The difficult thing is to admit that over the course of development, one has ended up tragically flawed and simply not cut out for the rigours of a normal life. But reality is real, so somehow he must find himself a way of living in this world, even as he cannot be fully assimilated into it.

Feb 5, 2012

I shouldn't be up now since I have to wake in four hours' time, but this happens to be one of those nights when the mind decides to consume itself. Two hours spent flipping on the bed seemed like an eternity; and no amount of bashing the head against the pillow helped towards an earlier concussion. Camus' words rang loudly: "Have you never had a sudden need for sympathy, for help or for friendship? Of course you have. I have learned to make do with sympathy. It is easier to come by and it carries no commitment. Friendship is not so easy: it's long and hard to win, but when it's there, you can't get rid of it, you have to make do." Sympathy, even you are on a break tonight. It is no wonder the old English lady committed suicide in the end after noting everyday: "Today, nobody came." There'll be cake to eat at training later, to celebrate the birthdays of those born in January and February. I feel proud of myself for buying a strawberry shortcake. Yet at the same time I worry it is too small—it is probably just right for fifteen people but there will be twenty going tomorrow. Do you know that people kill themselves over such trivial matters? In fact, it is usually over the most trivial of matters that one decides to die. A character who kills herself because the cake she bought is not big enough for twenty people: that's ingenious. And people, they do not see how they are the ones responsible for her death. If only they had promptly replied to her invitation. Now she's dead because the cake is not enough for everyone.

Feb 4, 2012

"When you start to really know someone, all his physical characteristics start to disappear. You begin to dwell in his energy, recognize the scent of his skin. You see only the essence of the person, not the shell. That's why you can't fall in love with beauty. You can lust after it, be infatuated by it, want to own it. You can love it with your eyes and your body but not your heart. And that's why, when you really connect with a person's inner self, any physical imperfections disappear, become irrelevant."

—Lisa Unger, Beautiful Lies (via A Sea of Quotes)

Feb 2, 2012

"Everybody's born with some different thing at the core of their existence. And that thing, whatever it is, becomes like a heat source that runs each person from the inside. I have one too, of course. Like everybody else. But sometimes it gets out of hand. It swells or shrinks inside me, and it shakes me up."
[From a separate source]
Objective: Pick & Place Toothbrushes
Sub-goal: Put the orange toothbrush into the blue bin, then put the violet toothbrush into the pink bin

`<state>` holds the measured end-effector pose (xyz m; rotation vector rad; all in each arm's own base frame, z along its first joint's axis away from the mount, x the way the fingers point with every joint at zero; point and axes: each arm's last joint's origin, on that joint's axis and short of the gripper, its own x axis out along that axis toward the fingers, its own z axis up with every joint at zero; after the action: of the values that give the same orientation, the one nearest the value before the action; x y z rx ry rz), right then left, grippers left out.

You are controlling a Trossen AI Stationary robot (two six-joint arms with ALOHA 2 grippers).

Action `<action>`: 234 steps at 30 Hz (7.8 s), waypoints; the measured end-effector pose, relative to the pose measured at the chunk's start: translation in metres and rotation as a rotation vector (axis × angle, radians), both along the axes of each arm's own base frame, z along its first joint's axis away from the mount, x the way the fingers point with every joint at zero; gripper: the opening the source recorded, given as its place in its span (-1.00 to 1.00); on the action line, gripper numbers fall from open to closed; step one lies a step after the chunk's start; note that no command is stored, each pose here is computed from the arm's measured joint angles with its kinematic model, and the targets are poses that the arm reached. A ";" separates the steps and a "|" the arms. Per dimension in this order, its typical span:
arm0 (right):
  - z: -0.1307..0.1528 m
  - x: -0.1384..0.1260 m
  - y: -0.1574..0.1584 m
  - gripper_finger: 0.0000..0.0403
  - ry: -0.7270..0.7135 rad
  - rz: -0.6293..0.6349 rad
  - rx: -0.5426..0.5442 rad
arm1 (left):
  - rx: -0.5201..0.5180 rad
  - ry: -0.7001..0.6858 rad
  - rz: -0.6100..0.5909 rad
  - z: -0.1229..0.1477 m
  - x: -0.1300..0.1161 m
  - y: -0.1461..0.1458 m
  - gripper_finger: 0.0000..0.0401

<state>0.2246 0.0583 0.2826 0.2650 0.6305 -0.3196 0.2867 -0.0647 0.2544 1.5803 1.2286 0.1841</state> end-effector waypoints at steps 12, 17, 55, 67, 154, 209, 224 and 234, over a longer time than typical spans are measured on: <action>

—Haruki Murakami, The Wind-Up Bird Chronicle
I have one too, of course, but I cannot say with certainty what it is. These days I spend my hours researching on and sketching dragons with the seriousness of an artist—doesn't matter if no one pays me to do it. I read up on brand identity and pore through hundreds of logos—doesn't matter if it isn't real work. I scribble in secret notebooks for my own joy—doesn't matter if they will never be read. I take bus rides to town to buy books and have coffee—doesn't matter if I've only four dollars left in my bank account. But I still wonder why I turned out like this. Perhaps there is meaning to an epic mediocrity after all.

So the book cannot be anything less than epic; its characters anything more than ordinary.

Feb 1, 2012

The Modern Hamlet: How Clichés Killed the Language

To be, or not to be: that is, like, the question:
Whether 'tis, like, nobler in the mind to, like, suffer
The slings and arrows of outrageous fortune,
Or, you know, to, like, take arms against a sea of troubles,
And by opposing, like, end them?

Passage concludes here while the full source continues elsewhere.